S3: Your App's Artifact Store

resource "aws_s3_bucket" "app_versions" {
  # Account ID in the name = globally unique without hardcoding
  bucket = "${var.app_name}-versions-${data.aws_caller_identity.current.account_id}"
}

resource "aws_s3_bucket_public_access_block" "app_versions" {
  bucket                  = aws_s3_bucket.app_versions.id
  block_public_acls       = true
  block_public_policy     = true
  ignore_public_acls      = true
  restrict_public_buckets = true
}

Your deployment artifacts are not public content. Lock the bucket down from day one.

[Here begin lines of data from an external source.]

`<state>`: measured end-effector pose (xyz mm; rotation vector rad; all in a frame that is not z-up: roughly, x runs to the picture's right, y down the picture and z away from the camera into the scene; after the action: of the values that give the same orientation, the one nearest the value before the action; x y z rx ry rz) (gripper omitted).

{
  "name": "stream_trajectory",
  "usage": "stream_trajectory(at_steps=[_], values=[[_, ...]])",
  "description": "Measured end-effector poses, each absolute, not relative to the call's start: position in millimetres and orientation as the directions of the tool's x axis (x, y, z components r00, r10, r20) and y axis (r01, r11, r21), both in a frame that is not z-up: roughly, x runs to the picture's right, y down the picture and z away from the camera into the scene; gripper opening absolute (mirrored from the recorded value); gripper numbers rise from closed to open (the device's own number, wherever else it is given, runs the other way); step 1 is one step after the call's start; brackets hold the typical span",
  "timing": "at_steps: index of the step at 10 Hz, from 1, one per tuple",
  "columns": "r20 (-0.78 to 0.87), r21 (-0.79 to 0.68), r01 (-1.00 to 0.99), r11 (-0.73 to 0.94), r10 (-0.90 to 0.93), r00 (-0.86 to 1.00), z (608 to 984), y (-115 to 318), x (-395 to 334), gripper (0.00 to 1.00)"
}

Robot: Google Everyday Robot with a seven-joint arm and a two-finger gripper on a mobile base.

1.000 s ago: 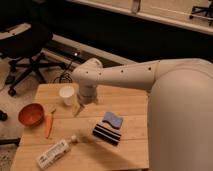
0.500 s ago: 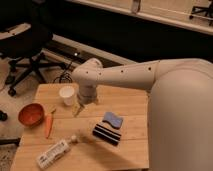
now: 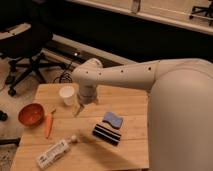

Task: Push the eraser across the table

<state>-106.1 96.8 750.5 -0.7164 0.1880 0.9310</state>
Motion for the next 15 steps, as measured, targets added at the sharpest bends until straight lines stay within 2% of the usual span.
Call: stream_trajectory(at_steps=[11,15], values=[[-0.441,-0.49,-0.776,0.398,0.654,0.614,749.3,98.3,-106.5,0.8],[-0.469,-0.518,-0.785,0.339,0.655,0.592,731.2,128.7,-104.0,0.8]])
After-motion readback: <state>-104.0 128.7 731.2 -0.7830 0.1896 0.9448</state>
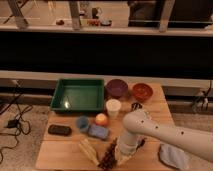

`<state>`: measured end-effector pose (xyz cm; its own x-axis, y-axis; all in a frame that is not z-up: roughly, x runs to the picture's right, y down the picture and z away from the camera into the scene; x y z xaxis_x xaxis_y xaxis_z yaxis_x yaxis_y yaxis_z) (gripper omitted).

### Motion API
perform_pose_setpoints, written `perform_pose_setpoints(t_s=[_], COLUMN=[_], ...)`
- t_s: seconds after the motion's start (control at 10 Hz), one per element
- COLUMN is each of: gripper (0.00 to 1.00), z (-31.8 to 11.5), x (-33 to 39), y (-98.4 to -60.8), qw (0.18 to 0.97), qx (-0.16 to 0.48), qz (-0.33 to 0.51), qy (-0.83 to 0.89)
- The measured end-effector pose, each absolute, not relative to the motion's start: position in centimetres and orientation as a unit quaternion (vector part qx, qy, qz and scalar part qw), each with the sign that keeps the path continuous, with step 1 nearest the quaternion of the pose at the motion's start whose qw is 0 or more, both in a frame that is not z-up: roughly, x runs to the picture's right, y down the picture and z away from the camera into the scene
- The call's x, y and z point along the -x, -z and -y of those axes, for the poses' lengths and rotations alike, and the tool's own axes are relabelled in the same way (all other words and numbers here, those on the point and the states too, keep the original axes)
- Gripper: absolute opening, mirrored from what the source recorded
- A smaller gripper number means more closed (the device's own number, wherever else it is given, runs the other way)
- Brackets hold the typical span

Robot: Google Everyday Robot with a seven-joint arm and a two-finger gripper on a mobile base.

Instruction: Place grapes in paper cup

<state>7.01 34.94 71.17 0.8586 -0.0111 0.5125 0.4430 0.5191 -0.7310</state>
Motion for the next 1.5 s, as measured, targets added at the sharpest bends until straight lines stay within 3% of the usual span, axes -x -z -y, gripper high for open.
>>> perform_pose_setpoints(t_s=[1.5], gripper=[0.00], z=[-33.5], x=[-6.7], y=[-70.2], qw=[0.855], qx=[0.447], qz=[0.230], qy=[0.128])
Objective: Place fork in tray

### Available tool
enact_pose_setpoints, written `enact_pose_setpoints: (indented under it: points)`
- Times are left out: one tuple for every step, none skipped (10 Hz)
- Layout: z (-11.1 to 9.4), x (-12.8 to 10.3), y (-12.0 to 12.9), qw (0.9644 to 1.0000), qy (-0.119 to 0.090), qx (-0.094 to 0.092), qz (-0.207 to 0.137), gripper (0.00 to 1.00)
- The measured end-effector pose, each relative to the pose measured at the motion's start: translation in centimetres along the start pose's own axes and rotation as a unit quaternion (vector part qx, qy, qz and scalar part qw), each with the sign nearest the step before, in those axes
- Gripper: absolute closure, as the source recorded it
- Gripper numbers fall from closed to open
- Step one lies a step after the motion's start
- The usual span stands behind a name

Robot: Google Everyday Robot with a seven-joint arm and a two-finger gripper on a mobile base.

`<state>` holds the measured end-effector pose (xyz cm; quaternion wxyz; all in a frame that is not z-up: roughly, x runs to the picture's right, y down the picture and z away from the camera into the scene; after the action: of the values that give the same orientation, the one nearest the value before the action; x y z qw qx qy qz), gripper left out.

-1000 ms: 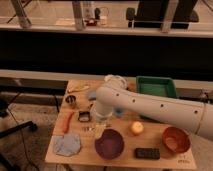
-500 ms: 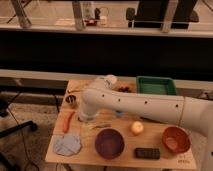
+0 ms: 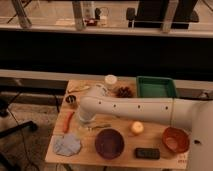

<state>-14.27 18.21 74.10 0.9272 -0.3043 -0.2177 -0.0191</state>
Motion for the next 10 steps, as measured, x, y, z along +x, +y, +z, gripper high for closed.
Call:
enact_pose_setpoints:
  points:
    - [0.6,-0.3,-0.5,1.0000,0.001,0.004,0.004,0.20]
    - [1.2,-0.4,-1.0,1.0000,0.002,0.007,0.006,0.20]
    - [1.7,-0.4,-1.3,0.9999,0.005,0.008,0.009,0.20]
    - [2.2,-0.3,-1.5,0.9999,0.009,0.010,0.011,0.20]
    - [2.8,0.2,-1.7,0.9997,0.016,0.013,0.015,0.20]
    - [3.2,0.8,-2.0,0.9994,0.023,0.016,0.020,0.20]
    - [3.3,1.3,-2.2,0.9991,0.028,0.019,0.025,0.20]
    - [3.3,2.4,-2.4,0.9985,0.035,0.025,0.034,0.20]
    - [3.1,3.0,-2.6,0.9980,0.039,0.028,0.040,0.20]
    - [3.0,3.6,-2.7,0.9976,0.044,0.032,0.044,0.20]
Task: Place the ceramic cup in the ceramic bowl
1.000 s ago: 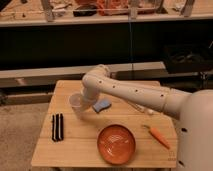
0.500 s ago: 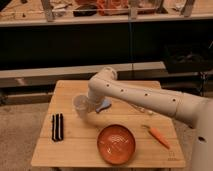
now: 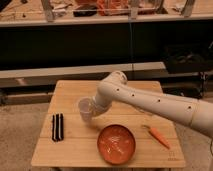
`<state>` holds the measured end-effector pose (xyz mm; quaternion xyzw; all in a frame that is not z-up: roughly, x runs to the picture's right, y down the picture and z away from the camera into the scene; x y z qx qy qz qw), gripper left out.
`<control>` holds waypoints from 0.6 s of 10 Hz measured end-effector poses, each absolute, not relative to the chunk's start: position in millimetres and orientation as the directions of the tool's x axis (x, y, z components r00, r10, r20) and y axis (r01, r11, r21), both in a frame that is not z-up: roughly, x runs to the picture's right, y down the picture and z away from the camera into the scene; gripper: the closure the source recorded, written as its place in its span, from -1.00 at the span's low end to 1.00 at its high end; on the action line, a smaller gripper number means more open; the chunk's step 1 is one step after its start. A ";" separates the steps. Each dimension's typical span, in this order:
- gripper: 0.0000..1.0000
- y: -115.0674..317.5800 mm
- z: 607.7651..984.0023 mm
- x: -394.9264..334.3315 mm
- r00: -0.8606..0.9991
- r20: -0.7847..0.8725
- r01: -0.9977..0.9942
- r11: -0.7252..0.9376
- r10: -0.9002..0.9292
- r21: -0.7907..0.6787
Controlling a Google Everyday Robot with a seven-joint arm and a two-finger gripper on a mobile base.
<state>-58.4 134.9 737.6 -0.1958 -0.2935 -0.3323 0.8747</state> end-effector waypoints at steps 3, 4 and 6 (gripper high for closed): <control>0.99 142.9 725.3 -33.5 0.631 0.646 0.665 0.728 -0.429 -0.165; 0.99 144.4 721.6 -30.3 0.642 0.646 0.651 0.738 -0.412 -0.176; 0.99 149.9 710.3 -11.9 0.683 0.638 0.601 0.769 -0.355 -0.215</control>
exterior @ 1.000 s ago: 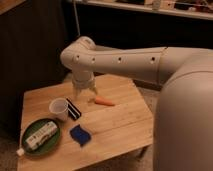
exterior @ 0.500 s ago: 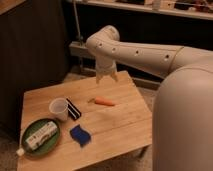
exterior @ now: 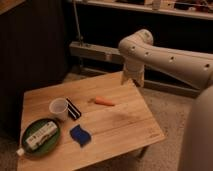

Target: Move the arm in a circular motion

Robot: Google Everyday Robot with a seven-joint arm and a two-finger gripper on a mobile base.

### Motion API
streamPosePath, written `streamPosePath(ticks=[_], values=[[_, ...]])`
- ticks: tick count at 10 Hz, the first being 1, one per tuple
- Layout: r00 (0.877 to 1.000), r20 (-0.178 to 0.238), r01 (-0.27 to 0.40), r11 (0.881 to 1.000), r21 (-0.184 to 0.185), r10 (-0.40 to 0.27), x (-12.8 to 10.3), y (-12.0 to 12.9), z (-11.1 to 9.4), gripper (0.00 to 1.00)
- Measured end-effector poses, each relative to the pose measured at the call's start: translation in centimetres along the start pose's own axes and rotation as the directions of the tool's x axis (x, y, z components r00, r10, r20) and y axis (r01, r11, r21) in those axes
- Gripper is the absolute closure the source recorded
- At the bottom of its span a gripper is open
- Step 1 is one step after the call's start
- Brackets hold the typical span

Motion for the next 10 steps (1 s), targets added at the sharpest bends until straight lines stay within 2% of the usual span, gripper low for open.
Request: streamPosePath(ticks=[2,3,5,6,7,9,10], values=[[0.993,-0.031,-0.113,0.994,-0.009,0.113,3.6,-4.6,1.2,0.35],[0.983,-0.057,-0.176,0.984,-0.014,0.175,6.6,-7.1,1.9,0.35],[0.973,-0.094,-0.215,0.976,-0.028,0.212,12.0,-8.5,2.2,0.35],[0.973,-0.114,-0.205,0.978,-0.031,0.201,14.6,-8.7,2.0,0.35],[0.976,-0.128,-0.183,0.983,-0.035,0.177,15.8,-8.5,1.9,0.35],[0.983,-0.158,-0.100,0.994,-0.052,0.091,17.7,-6.7,1.7,0.35],[0.984,-0.176,-0.043,0.997,-0.061,0.032,18.8,-4.8,1.3,0.35]])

The aws_caller_identity data source ensures the bucket name is account-scoped — no manual uniqueness wrangling.

The Blue Environment (Production)

resource "aws_elastic_beanstalk_environment" "blue" {
  name          = "${var.app_name}-blue"
  application   = aws_elastic_beanstalk_application.app.name
  version_label = aws_elastic_beanstalk_application_version.v1.name
  tier          = "WebServer"

  # Rolling deploys: only redeploy 50% of instances at a time
  setting {
    namespace = "aws:elasticbeanstalk:command"
    name      = "DeploymentPolicy"
    value     = "Rolling"
  }
  setting {
    namespace = "aws:elasticbeanstalk:command"
    name      = "BatchSize"
    value     = "50"
  }

  # Never fly blind
  setting {
    namespace = "aws:elasticbeanstalk:healthreporting:system"
    name      = "SystemType"
    value     = "enhanced"
  }

  tags = merge(var.tags, {
    Environment = "blue"
    Role        = "production"
  })
}

The green environment is structurally identical — same ALB, same scaling config, same health checks — with one difference: it points to v2 of the application. That's the whole point. Production parity is not optional.

The Swap: One Command, Zero Downtime

You've validated green. Smoke tests pass. Load tests pass. You've slept on it. Time to ship.

AWS CLI:

aws elasticbeanstalk swap-environment-cnames \
  --source-environment-name my-app-blue \
  --destination-environment-name my-app-green \
  --region us-east-1

Console: Elastic Beanstalk → App → Blue Environment → Actions → Swap Environment URLs → Select Green → Swap.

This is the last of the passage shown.